The vaccine regimen will ultimately represent a novel approach for prevention as well as treatment of HIV-1 infection. For treatment, the teams will evaluate the ability of this vaccine regimen to act in concert with the latest generation of latency reversing agents (LRA) that has been recently described as potent and successful in the NHP model in addition to novel anti-HLA-E/ VL9-peptide complex mAbs that can enhance the cytotoxic activity of CD8 T and Natural Killer cells, as well as antibody dependent cellular cytotoxicity (ADCC) mediated by the NK cells.

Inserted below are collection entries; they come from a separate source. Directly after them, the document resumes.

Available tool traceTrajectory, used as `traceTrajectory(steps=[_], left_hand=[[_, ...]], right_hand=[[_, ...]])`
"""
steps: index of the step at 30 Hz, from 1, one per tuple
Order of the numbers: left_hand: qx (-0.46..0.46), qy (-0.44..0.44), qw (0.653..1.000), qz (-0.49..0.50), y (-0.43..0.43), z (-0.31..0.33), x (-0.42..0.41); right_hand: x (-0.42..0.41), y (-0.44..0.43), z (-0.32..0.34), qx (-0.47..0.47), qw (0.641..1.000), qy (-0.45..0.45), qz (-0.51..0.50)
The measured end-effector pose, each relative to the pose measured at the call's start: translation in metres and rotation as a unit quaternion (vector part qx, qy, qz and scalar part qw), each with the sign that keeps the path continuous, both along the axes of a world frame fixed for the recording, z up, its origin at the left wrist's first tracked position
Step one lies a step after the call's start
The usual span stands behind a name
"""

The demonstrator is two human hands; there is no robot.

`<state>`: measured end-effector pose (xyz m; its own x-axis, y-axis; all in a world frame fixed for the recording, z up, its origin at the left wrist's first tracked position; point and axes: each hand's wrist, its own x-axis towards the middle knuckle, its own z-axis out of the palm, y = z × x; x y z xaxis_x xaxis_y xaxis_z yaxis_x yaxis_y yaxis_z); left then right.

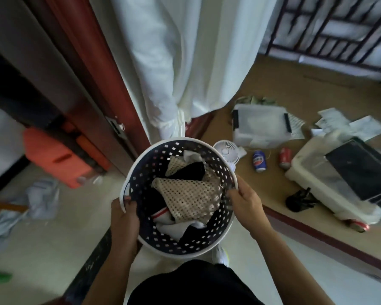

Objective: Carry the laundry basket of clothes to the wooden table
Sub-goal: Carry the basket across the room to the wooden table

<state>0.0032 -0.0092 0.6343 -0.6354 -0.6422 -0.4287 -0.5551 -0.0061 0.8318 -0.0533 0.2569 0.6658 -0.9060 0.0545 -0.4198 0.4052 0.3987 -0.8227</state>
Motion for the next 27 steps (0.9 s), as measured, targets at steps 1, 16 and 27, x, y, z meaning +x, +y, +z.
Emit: traceTrajectory(steps=[1,16,27], left_hand=[[0.006,0.017,1.000,-0.019,0.000,0.009,-0.002],[0.112,0.157,0.900,-0.390,0.106,0.050,0.030],[0.139,0.090,0.766,-0.621,0.314,0.054,0.168]], right_hand=[[0.003,-0.001,0.009,-0.018,0.999,0.012,-0.023],[0.242,0.044,0.044,-0.074,0.878,0.096,-0.463],[0.470,0.137,0.030,-0.065,0.708,0.188,-0.678]])
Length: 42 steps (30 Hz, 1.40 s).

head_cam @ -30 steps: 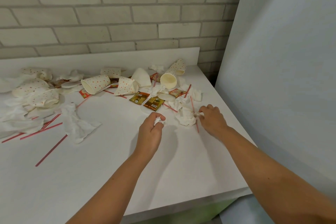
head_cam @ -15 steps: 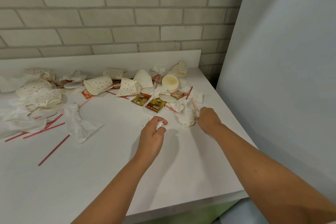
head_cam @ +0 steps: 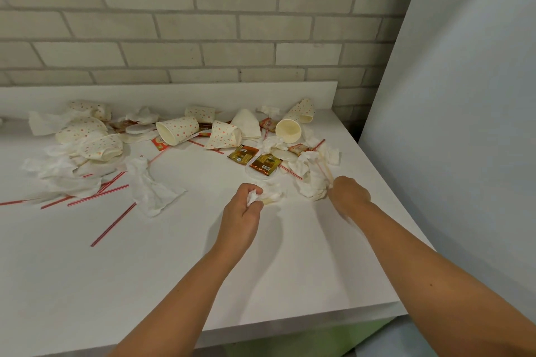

The team is comprised of dedicated  investigators with broad expertise from multiple institutions: Duke University, University of Pennsylvania, University of North Carolina at Chapel Hill, Los Alamos National Laboratory, Harvard University, Oxford University and BIOQUAL Inc.

CIAVCR Announcement - PPT
CIAVCR Specific Aims - PDF

 

CIAVCR 1
Focus 1 (VACCINES): Overview of research approach. Studies in Aims 1 and 2 were designed to define the best immunization strategy for protection from autologous challenge (SHIV CH505.s2). Aim 1 will test HIV-1 CH505TF SOSIP trimer protein adjuvanted with 3M052 TLR7/8 agonist. Aim 2 will test mRNA-LNP bearing ferritin NPs expressing multiple copies of HIV-1 CH505TF SOSIP trimers as well as mRNA-LNPs bearing SIV Gag. Env viral evolution data from Aims 1 and 2 will also be used to generate boosting Env (CH505 Env variant) for a prime-boost immunization strategy to demonstrate the capacity of vaccine-induced protective B cell responses to develop breadth given the appropriate immunization strategy. Thus, Aim 3 will test our prime-boost immunization strategy to elicit protective B cell responses with breadth against escape variants of the initial TF Env as well as a T cell vaccine capable of eliciting CD8 T cell responses. Both B and T cell vaccines will use the mRNA-LNP delivery platform. We will study RMs for our NHP model.

 

CIAVCR 2
Focus 2 (CURE): Overview of Research Approach. Studies in focus 2 were designed to test immunization strategies that generate protective immune responses in NHPs (Focus 1) for their ability to reduce the size or eliminate HIV-1 reservoirs. We will study rhesus macaques (RMs) for our NHP model. Aim 1 will test active and passive immunization strategies for depleting viral reservoirs. Active immunization strategy is our established protective vaccine that was also tested in Focus 1-Aim 1. For passive immunization, we will test purified IgG isolated from vaccinated RMs that were protected from SHIV CH505.s2 challenge in Focus 1-Aims 1 and 2 in combination with a candidate protective mAb (DH1028)—an autologous NAb targeting Env CD4-binding site that was previously isolated from a CH505TF SOSIP trimer immunized RM, who was protected from SHIV CH505.s2 challenge (see preliminary data). As a control, additional RMs will receive IgG from SHIV-negative RM in combination with Influenza-specific CH65. In addition to HIV-1 vaccines, we will test the impact of novel therapies that may augment protective vaccine-induced responses in clearing HIV-1 reservoirs. Aim 2 will test the capacity of novel anti-HLA-E/VL9 peptide mAbs to augment vaccine-induced protective B and T cell responses by blocking the inhibitory signal of NK and CD8 T cells, thus enabling them to effectively kill their target cells. Using this approach, we will demonstrate the power of combined B, T and NK cell immunity in eliminating HIV-1 reservoirs. In both aims, LRAs will be used to activate viral reservoirs, thus allowing us to evaluate the effectiveness of our vaccine-induced immune responses or therapies in reducing the size or eliminating HIV-1 reservoirs.